Recensione a “Prima”, di Gabriella Cinti

Gabriella Cinti, Prima, puntoacapo, 2022
Postfazione di Mauro Ferrari

Recensione di Emanuela Dalla Libera

Prima è il titolo dell’ultima opera poetica di Gabriella Cinti, poetessa affermata, autrice di testi di poesia e saggistica, profonda conoscitrice del mito e delle civiltà e culture antiche. Prima è un titolo che in sé racchiude molte attese, poiché rimanda ad una dimensione temporale che si squaderna pian piano nell’opera e ci conduce a un’origine, ma al tempo stesso scava nella nostra interiorità mettendo in luce l’universo affettivo che è alla base della nostra nascita e della nostra esistenza (che in esso cerca costantemente una conferma), ma è anche tempo di mondi lontani in cui mito e storia consumano la tragicità del vivere e le sue risonanze nella coscienza collettiva.

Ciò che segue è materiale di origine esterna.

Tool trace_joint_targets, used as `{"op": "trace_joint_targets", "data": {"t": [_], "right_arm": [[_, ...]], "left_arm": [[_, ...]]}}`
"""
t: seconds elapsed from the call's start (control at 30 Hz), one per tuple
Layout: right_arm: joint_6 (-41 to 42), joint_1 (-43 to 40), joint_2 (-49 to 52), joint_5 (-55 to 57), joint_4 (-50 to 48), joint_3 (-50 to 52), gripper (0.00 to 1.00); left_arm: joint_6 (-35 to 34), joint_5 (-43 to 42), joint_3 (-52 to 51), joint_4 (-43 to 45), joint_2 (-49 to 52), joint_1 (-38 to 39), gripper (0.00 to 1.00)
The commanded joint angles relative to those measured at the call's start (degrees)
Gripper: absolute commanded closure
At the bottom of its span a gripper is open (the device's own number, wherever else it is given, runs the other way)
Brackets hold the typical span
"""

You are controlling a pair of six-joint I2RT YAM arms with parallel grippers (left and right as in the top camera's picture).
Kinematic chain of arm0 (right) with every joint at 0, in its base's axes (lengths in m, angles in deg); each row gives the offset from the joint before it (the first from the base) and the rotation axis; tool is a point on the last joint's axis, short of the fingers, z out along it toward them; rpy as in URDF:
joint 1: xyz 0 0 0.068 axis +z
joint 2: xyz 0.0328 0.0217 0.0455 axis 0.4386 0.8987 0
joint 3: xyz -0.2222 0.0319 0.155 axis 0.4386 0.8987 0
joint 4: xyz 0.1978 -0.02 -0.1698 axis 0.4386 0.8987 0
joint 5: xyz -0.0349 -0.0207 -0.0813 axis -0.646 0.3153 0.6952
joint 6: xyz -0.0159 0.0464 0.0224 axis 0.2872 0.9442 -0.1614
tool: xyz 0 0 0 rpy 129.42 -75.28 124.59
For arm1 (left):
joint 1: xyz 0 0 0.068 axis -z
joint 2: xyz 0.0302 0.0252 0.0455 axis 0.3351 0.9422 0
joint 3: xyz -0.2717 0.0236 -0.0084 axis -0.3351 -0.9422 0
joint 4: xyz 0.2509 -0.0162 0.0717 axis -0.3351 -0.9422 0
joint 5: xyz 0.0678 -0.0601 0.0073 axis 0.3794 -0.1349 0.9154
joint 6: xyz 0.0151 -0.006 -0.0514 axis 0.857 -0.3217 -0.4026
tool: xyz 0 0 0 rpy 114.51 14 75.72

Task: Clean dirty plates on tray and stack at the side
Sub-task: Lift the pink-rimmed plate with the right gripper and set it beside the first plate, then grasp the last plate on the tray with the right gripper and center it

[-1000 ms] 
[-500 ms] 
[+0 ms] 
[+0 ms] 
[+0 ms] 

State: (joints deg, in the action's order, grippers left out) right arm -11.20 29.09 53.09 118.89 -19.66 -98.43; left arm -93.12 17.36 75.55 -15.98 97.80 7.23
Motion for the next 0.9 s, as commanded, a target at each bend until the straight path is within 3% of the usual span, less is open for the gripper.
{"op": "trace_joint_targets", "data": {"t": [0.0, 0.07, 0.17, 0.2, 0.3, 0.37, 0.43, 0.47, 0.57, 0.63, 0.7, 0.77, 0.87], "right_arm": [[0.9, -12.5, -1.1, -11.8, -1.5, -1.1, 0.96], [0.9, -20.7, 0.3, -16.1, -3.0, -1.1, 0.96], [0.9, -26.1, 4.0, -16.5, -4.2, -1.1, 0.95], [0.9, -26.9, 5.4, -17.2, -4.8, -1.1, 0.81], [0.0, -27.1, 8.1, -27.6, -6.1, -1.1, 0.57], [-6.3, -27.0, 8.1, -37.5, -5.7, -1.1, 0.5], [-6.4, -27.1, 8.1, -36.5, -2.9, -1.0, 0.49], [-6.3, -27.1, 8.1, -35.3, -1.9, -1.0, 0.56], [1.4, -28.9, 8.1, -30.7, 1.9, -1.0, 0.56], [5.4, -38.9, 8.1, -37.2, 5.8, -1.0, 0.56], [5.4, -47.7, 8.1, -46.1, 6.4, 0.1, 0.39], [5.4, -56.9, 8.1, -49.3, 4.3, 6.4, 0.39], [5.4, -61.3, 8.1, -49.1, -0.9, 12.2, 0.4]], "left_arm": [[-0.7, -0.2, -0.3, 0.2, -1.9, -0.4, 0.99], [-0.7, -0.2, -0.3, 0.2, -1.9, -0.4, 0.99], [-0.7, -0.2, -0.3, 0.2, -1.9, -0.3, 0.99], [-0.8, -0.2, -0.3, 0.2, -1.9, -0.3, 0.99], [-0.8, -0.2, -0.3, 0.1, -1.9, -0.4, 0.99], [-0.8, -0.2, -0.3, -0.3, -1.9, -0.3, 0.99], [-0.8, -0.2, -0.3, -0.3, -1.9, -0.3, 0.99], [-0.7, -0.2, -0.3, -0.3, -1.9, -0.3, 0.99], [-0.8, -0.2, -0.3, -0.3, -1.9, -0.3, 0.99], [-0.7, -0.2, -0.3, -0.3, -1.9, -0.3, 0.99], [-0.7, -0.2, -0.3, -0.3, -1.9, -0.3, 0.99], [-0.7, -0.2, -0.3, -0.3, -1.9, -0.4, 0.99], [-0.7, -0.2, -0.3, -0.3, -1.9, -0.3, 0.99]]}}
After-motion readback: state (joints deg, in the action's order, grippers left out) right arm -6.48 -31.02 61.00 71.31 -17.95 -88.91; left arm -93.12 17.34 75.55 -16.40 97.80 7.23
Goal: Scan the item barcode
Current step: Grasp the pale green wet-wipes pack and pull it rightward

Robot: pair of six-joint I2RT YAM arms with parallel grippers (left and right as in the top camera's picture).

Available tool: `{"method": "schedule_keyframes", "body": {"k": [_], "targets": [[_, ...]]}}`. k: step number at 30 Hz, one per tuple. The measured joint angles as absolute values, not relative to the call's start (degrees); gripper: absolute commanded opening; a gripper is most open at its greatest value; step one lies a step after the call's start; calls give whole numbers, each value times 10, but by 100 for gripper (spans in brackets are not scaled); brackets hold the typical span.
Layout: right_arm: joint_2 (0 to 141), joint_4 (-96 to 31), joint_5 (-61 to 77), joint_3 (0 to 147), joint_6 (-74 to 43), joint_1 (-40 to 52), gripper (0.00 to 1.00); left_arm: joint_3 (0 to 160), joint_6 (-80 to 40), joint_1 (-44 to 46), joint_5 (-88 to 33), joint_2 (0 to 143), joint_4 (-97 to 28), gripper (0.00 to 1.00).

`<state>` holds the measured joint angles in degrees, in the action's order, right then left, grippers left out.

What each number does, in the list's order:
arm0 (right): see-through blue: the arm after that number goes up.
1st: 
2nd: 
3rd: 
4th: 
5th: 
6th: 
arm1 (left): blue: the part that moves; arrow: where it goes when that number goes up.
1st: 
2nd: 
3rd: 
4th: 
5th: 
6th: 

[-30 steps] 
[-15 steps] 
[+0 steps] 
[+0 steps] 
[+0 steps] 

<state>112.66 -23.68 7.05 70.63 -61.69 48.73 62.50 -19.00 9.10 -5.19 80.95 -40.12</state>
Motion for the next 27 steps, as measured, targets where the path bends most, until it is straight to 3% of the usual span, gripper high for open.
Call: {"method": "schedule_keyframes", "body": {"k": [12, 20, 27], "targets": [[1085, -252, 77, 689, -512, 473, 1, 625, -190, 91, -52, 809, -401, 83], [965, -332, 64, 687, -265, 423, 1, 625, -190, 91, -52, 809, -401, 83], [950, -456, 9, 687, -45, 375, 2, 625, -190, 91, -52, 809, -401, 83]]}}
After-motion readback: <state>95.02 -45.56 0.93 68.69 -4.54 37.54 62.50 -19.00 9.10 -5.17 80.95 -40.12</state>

Ma andiamo con ordine, tanto è fitta la materia, tanti sono i richiami all’universo dei mondi, della scienza, della poesia che il libro contiene, tanti i coinvolgimenti emotivi cui la poetessa ci conduce nel sentirsi e farci sentire partecipi di una esistenza globalmente intesa in cui tutti siamo inseriti, da cui tutti abbiamo avuto origine dipanando nel corso del tempo un filo ininterrotto, tenuto insieme da forze primordiali inalienabili e persistenti, prima tra tutte l’amore (L’amor che move il sole e le altre stelle di dantesca memoria, pag. 12).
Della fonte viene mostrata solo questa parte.